Synergy of single atoms and sulfur vacancies for advanced polysulfide–iodide redox flow battery

Aqueous redox flow batteries (RFBs) incorporating polysulfide/iodide chemistries have received considerable attention due to their safety, high scalability, and cost-effectiveness. However, the sluggish redox kinetics restricted their output energy efficiency and power density. Here we designed a defective MoS2 nanosheets supported Co single-atom catalyst that accelerated the transformation of S2−/Sx2− and I−/I3− redox couples, hence endow the derived polysulfide–iodide RFB with an initial energy efficiency (EE) of 87.9% and an overpotential of 113 mV with an average EE 80.4% at 20 mA cm−2 and 50% state-of-charge for 50 cycles, and a maximal power density of 95.7 mW cm−2 for an extended cycling life exceeding 850 cycles at 10 mA cm−2 and 10% state-of-charge.

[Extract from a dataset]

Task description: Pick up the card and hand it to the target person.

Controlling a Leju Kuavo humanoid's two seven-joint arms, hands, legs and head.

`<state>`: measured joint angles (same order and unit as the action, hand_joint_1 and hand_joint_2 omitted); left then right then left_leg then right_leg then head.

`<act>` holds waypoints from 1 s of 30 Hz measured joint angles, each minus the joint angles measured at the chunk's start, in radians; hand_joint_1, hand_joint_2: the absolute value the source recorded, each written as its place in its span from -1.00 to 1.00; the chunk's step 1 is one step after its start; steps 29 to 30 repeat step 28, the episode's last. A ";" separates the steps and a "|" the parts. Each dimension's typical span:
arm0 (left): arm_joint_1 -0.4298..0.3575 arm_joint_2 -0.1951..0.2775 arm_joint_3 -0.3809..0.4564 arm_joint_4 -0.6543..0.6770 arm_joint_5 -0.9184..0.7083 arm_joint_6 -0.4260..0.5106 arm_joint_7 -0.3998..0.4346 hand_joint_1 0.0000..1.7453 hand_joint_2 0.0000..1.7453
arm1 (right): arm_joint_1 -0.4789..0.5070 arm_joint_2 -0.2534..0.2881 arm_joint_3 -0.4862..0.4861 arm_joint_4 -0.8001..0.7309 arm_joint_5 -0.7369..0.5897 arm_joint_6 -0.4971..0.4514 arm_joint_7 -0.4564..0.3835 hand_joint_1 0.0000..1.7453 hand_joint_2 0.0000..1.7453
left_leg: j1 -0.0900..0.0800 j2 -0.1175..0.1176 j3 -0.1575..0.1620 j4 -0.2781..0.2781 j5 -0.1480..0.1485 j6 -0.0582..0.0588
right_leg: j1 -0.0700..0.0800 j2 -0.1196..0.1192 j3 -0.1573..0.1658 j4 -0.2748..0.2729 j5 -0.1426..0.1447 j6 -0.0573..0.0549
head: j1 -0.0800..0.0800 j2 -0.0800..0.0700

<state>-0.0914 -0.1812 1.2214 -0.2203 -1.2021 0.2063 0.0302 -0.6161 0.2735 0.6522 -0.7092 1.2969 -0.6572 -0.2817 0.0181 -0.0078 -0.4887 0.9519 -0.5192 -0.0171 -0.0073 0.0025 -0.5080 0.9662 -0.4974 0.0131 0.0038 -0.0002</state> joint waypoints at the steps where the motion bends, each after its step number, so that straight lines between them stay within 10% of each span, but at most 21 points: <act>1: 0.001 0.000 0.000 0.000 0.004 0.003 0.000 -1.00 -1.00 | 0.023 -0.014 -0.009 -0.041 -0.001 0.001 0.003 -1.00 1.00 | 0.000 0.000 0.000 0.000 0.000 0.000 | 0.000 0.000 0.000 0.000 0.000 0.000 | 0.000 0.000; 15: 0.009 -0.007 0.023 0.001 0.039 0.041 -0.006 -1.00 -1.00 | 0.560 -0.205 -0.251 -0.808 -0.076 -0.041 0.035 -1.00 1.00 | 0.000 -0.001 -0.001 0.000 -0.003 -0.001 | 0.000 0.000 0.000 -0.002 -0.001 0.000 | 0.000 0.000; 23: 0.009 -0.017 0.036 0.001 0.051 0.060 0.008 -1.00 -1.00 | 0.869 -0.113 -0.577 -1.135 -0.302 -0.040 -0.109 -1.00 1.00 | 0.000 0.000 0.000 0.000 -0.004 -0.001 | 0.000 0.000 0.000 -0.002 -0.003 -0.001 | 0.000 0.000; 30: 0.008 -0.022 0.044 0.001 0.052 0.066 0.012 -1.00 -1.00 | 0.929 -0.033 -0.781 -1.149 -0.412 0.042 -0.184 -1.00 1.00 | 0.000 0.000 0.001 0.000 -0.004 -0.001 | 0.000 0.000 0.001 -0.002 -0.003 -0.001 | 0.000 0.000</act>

In situ experimental and theoretical analyses elucidate that Co single atoms induce the generation of abundant sulfur vacancies in MoS2 via a phase transition process, which synergistically contributed to the enhanced adsorption of reactants and key reaction intermediates and improved charge transfer, resulting in the enhanced RFB performance. Polysulfide-iodide redox flow batteries attract great attention, while restricting by the limited energy efficiency and power density. Here, authors introduce single Co atoms into the defective MoS2, endowing a fast transformation of S2−/Sx 2− and I−/I3 −, thus leading to good battery performance.